### What you are asked to do
The entries that follow are to be duplicated in full, character for character.

### Input for this task
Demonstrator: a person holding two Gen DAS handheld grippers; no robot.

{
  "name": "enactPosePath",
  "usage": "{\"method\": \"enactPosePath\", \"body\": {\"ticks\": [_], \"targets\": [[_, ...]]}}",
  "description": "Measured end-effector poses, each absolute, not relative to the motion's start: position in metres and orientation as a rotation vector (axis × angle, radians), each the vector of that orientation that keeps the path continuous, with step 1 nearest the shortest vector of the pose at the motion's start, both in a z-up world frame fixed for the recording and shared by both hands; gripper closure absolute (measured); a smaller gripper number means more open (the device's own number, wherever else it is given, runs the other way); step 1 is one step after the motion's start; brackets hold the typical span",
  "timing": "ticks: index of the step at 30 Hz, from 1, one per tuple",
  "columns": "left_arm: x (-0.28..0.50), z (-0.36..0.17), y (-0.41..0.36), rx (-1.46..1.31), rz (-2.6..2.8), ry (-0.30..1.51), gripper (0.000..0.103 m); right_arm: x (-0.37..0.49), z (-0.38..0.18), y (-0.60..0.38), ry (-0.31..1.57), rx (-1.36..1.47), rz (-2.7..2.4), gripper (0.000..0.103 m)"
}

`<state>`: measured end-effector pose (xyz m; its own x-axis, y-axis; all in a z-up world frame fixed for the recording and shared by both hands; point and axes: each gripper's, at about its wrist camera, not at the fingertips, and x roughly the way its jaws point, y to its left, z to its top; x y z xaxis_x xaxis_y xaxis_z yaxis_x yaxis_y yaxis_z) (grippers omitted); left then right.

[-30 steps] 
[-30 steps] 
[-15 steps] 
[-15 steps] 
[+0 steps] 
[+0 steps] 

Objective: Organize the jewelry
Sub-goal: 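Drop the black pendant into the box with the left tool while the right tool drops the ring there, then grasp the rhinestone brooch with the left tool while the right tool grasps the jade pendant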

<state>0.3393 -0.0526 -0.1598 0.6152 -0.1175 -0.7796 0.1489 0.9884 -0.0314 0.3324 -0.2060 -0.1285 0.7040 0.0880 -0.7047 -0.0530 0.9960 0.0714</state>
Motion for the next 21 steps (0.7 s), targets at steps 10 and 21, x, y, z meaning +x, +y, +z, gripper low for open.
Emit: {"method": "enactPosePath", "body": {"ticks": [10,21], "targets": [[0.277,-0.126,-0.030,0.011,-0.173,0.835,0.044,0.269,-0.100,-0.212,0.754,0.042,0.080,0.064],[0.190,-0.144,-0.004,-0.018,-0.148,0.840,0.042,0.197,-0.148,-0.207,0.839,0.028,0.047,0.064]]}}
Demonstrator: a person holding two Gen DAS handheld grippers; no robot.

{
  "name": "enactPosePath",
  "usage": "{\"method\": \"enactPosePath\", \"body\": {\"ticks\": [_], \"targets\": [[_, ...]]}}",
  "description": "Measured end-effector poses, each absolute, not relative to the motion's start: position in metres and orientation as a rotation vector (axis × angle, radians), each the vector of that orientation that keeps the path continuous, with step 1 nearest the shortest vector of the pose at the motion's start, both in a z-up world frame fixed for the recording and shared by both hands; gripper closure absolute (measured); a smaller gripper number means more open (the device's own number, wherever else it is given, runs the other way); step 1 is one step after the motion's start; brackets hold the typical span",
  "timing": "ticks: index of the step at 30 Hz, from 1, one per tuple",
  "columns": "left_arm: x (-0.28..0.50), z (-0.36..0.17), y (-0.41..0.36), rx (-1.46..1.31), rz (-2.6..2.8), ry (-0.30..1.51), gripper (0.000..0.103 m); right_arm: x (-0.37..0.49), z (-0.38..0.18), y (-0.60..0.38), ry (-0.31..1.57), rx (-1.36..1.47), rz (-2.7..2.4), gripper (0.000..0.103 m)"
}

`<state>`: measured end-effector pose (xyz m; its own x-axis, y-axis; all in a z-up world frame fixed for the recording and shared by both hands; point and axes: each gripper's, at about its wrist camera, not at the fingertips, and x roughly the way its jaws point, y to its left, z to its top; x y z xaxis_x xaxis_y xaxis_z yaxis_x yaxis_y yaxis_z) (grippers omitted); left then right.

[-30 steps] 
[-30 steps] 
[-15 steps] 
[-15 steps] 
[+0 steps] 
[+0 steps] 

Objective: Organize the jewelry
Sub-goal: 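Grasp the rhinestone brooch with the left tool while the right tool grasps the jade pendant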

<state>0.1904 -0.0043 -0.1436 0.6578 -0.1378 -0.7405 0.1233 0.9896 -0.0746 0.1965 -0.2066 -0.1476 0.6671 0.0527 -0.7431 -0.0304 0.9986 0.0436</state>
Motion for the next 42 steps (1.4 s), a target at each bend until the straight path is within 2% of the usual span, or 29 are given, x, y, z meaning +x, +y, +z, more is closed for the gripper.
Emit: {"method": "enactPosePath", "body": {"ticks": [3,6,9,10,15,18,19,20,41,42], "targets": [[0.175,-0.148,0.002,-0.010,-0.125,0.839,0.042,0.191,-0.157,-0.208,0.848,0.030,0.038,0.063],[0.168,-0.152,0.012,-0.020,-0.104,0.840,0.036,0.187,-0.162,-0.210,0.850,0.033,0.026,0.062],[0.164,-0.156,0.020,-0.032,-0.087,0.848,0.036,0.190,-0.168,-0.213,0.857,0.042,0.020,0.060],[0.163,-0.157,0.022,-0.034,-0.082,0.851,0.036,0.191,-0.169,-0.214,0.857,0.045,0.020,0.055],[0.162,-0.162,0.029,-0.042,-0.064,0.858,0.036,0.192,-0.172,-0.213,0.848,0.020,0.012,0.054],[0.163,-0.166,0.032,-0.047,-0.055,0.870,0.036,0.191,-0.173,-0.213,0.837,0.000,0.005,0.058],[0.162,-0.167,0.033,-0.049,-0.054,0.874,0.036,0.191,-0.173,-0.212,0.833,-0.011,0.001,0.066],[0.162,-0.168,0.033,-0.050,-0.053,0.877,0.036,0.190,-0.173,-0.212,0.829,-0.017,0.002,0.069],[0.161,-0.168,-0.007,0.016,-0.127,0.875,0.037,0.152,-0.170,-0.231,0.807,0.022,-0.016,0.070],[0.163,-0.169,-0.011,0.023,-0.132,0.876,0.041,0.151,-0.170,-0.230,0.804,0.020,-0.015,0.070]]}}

### Response to this task
Demonstrator: a person holding two Gen DAS handheld grippers; no robot.

{
  "name": "enactPosePath",
  "usage": "{\"method\": \"enactPosePath\", \"body\": {\"ticks\": [_], \"targets\": [[_, ...]]}}",
  "description": "Measured end-effector poses, each absolute, not relative to the motion's start: position in metres and orientation as a rotation vector (axis × angle, radians), each the vector of that orientation that keeps the path continuous, with step 1 nearest the shortest vector of the pose at the motion's start, both in a z-up world frame fixed for the recording and shared by both hands; gripper closure absolute (measured); a smaller gripper number means more open (the device's own number, wherever else it is given, runs the other way); step 1 is one step after the motion's start; brackets hold the typical span",
  "timing": "ticks: index of the step at 30 Hz, from 1, one per tuple",
  "columns": "left_arm: x (-0.28..0.50), z (-0.36..0.17), y (-0.41..0.36), rx (-1.46..1.31), rz (-2.6..2.8), ry (-0.30..1.51), gripper (0.000..0.103 m); right_arm: x (-0.37..0.49), z (-0.38..0.18), y (-0.60..0.38), ry (-0.31..1.57), rx (-1.36..1.47), rz (-2.7..2.4), gripper (0.000..0.103 m)"
}

`<state>`: measured end-effector pose (xyz m; its own x-axis, y-axis; all in a z-up world frame fixed for the recording and shared by both hands; point and axes: each gripper's, at about its wrist camera, not at the fingertips, and x roughly the way its jaws point, y to its left, z to its top; x y z xaxis_x xaxis_y xaxis_z yaxis_x yaxis_y yaxis_z) (grippers omitted); left then right.

[-30 steps] 
[-30 steps] 
[-15 steps] 
[-15 steps] 
[+0 steps] 
[+0 steps] 

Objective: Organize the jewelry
Sub-goal: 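Drop the black pendant into the box with the left tool while the right tool drops the ring there, then grasp the rhinestone brooch with the left tool while the right tool grasps the jade pendant
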
<state>0.3393 -0.0526 -0.1598 0.6152 -0.1175 -0.7796 0.1489 0.9884 -0.0314 0.3324 -0.2060 -0.1285 0.7040 0.0880 -0.7047 -0.0530 0.9960 0.0714</state>
Motion for the next 21 steps (0.7 s), targets at steps 10 and 21, x, y, z meaning +x, +y, +z, gripper low for open.
Emit: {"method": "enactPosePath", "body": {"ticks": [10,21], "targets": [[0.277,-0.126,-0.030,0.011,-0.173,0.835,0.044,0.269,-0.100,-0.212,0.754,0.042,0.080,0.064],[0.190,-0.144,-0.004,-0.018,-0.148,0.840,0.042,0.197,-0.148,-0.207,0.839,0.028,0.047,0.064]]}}
Demonstrator: a person holding two Gen DAS handheld grippers; no robot.

{
  "name": "enactPosePath",
  "usage": "{\"method\": \"enactPosePath\", \"body\": {\"ticks\": [_], \"targets\": [[_, ...]]}}",
  "description": "Measured end-effector poses, each absolute, not relative to the motion's start: position in metres and orientation as a rotation vector (axis × angle, radians), each the vector of that orientation that keeps the path continuous, with step 1 nearest the shortest vector of the pose at the motion's start, both in a z-up world frame fixed for the recording and shared by both hands; gripper closure absolute (measured); a smaller gripper number means more open (the device's own number, wherever else it is given, runs the other way); step 1 is one step after the motion's start; brackets hold the typical span",
  "timing": "ticks: index of the step at 30 Hz, from 1, one per tuple",
  "columns": "left_arm: x (-0.28..0.50), z (-0.36..0.17), y (-0.41..0.36), rx (-1.46..1.31), rz (-2.6..2.8), ry (-0.30..1.51), gripper (0.000..0.103 m); right_arm: x (-0.37..0.49), z (-0.38..0.18), y (-0.60..0.38), ry (-0.31..1.57), rx (-1.36..1.47), rz (-2.7..2.4), gripper (0.000..0.103 m)"
}

`<state>`: measured end-effector pose (xyz m; its own x-axis, y-axis; all in a z-up world frame fixed for the recording and shared by both hands; point and axes: each gripper's, at about its wrist camera, not at the fingertips, and x roughly the way its jaws point, y to its left, z to its top; x y z xaxis_x xaxis_y xaxis_z yaxis_x yaxis_y yaxis_z) (grippers omitted); left then right.

[-30 steps] 
[-30 steps] 
[-15 steps] 
[-15 steps] 
[+0 steps] 
[+0 steps] 

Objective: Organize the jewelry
Sub-goal: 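Grasp the rhinestone brooch with the left tool while the right tool grasps the jade pendant
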
<state>0.1904 -0.0043 -0.1436 0.6578 -0.1378 -0.7405 0.1233 0.9896 -0.0746 0.1965 -0.2066 -0.1476 0.6671 0.0527 -0.7431 -0.0304 0.9986 0.0436</state>
Motion for the next 42 steps (1.4 s), a target at each bend until the straight path is within 2% of the usual span, or 29 are given, x, y, z meaning +x, +y, +z, more is closed for the gripper.
Emit: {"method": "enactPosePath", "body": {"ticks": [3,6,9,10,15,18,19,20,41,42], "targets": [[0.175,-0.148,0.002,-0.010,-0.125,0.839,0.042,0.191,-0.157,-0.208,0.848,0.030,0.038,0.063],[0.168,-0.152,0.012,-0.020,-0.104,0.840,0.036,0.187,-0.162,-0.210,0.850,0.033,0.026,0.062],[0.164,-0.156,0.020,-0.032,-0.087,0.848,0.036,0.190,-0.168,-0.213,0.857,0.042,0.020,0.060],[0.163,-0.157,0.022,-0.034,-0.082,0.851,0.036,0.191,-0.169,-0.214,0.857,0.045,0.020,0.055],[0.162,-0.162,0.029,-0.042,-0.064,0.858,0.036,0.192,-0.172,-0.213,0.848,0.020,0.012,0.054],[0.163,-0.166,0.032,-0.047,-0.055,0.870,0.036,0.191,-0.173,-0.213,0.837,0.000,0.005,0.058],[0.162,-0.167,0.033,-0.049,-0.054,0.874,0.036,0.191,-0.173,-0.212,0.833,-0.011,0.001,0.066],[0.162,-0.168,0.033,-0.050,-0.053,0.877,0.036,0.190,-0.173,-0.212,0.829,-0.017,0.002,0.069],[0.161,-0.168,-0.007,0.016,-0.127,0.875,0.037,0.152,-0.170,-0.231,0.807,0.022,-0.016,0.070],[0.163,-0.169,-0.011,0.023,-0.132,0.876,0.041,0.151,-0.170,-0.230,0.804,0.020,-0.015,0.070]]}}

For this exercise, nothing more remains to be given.